In the data that follows, find the line with "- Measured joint"; transcribe it, every later line up to the one with "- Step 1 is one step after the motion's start", and that line as well, exactly and with no others.

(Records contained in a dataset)
============

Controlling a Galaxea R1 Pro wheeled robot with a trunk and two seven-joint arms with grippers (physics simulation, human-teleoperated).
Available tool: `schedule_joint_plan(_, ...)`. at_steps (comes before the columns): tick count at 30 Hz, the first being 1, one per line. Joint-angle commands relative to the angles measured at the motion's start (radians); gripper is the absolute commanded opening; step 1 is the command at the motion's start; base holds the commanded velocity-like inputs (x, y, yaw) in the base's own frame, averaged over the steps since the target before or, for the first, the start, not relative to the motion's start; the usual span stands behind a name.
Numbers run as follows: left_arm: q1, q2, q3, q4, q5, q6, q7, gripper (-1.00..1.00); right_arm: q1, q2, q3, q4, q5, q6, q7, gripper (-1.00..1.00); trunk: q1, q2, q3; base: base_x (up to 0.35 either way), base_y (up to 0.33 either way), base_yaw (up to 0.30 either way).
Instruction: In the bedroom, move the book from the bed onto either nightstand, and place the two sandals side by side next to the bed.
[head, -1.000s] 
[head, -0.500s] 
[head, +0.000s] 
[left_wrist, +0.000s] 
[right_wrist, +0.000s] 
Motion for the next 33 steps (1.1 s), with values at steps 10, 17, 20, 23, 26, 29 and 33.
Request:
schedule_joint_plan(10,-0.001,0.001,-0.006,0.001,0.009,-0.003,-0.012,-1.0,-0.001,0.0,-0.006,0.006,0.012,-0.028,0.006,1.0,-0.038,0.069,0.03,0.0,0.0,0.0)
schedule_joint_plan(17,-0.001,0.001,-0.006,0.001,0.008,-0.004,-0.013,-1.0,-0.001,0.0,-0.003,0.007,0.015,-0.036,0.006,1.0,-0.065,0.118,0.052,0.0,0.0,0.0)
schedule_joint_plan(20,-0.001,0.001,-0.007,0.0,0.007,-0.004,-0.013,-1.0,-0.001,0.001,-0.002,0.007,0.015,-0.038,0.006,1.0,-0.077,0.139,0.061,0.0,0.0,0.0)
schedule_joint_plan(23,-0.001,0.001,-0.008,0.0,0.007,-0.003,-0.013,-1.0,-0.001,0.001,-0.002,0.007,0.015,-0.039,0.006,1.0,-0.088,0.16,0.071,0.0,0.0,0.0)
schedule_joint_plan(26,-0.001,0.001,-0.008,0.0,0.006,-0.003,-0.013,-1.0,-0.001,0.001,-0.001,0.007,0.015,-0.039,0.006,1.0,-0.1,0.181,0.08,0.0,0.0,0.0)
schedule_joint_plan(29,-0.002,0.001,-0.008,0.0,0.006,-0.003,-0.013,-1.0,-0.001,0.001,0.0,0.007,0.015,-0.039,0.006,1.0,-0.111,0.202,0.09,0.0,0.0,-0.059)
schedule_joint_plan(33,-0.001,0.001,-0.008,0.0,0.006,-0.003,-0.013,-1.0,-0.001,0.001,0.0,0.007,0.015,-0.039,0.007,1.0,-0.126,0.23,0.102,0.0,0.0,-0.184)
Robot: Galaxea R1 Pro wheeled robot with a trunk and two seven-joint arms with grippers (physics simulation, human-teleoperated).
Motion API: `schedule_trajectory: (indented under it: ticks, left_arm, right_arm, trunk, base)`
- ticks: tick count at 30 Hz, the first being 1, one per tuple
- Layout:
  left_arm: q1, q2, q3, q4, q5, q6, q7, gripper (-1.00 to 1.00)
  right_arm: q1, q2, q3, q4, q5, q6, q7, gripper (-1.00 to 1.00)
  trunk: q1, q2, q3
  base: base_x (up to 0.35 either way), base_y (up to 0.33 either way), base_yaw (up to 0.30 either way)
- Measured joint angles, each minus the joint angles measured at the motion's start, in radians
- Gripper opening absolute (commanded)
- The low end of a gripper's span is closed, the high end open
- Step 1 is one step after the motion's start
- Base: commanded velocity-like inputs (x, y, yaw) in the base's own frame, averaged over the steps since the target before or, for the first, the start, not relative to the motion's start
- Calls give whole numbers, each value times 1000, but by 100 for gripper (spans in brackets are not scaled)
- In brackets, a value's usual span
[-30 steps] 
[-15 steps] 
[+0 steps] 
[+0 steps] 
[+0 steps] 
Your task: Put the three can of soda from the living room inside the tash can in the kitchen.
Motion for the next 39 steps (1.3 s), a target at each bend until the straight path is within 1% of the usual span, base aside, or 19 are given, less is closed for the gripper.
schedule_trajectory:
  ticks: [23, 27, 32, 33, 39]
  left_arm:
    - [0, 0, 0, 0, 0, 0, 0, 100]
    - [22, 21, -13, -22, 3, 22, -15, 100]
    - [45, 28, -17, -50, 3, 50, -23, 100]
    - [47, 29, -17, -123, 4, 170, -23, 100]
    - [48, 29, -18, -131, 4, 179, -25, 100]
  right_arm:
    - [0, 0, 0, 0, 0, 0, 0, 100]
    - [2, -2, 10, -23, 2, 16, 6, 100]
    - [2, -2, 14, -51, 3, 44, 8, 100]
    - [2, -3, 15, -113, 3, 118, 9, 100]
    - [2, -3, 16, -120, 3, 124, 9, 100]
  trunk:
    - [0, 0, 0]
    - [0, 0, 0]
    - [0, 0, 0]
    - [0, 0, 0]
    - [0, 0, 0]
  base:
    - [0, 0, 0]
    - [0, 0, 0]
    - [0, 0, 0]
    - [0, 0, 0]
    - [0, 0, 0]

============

**Answer to this task:**
- Measured joint angles, each minus the joint angles measured at the motion's start, in radians
- Gripper opening absolute (commanded)
- The low end of a gripper's span is closed, the high end open
- Step 1 is one step after the motion's start

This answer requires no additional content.